_Goal of the exercise_.
Transcribe exactly the first line of the listing below and each line that follows it, ending with the line that contains "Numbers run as", and omit the remainder.

Top of Available data

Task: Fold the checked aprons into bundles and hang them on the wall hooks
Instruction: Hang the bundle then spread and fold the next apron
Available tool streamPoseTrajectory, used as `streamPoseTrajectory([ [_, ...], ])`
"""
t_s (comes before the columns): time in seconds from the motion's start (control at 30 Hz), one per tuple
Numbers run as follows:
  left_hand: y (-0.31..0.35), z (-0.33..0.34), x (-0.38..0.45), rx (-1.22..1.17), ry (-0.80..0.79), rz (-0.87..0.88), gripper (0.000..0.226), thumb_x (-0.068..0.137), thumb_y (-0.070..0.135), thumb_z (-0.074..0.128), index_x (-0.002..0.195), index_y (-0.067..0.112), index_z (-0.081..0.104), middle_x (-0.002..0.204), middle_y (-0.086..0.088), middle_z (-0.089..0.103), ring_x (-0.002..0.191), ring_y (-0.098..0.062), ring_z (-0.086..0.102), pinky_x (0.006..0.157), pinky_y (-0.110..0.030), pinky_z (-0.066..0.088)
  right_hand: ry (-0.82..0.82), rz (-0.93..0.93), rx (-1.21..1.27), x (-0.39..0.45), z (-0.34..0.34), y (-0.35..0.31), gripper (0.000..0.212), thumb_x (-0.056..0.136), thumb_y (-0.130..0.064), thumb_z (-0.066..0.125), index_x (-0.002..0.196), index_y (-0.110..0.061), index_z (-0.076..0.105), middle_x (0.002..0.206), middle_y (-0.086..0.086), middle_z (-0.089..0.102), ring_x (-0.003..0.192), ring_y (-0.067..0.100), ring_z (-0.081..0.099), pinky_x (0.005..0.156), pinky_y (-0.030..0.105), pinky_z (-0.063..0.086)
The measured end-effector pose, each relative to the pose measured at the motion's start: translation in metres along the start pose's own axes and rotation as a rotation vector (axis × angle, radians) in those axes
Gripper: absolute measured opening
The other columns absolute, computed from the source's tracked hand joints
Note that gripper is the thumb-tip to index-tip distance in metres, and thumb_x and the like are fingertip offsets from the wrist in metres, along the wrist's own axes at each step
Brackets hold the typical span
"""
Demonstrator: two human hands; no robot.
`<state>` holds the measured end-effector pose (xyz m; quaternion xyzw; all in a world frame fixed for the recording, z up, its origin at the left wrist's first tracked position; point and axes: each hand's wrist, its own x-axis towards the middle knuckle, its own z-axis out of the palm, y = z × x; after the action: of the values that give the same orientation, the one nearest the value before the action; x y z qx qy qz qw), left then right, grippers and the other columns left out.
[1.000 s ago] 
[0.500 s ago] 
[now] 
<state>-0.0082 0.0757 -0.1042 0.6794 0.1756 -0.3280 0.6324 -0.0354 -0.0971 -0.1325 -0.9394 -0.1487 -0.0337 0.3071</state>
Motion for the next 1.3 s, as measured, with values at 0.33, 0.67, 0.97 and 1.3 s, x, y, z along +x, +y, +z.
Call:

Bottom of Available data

_Answer to the exercise_.
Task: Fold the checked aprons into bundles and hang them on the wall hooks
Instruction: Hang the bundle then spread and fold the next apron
Available tool streamPoseTrajectory, used as `streamPoseTrajectory([ [_, ...], ])`
"""
t_s (comes before the columns): time in seconds from the motion's start (control at 30 Hz), one per tuple
Numbers run as follows:

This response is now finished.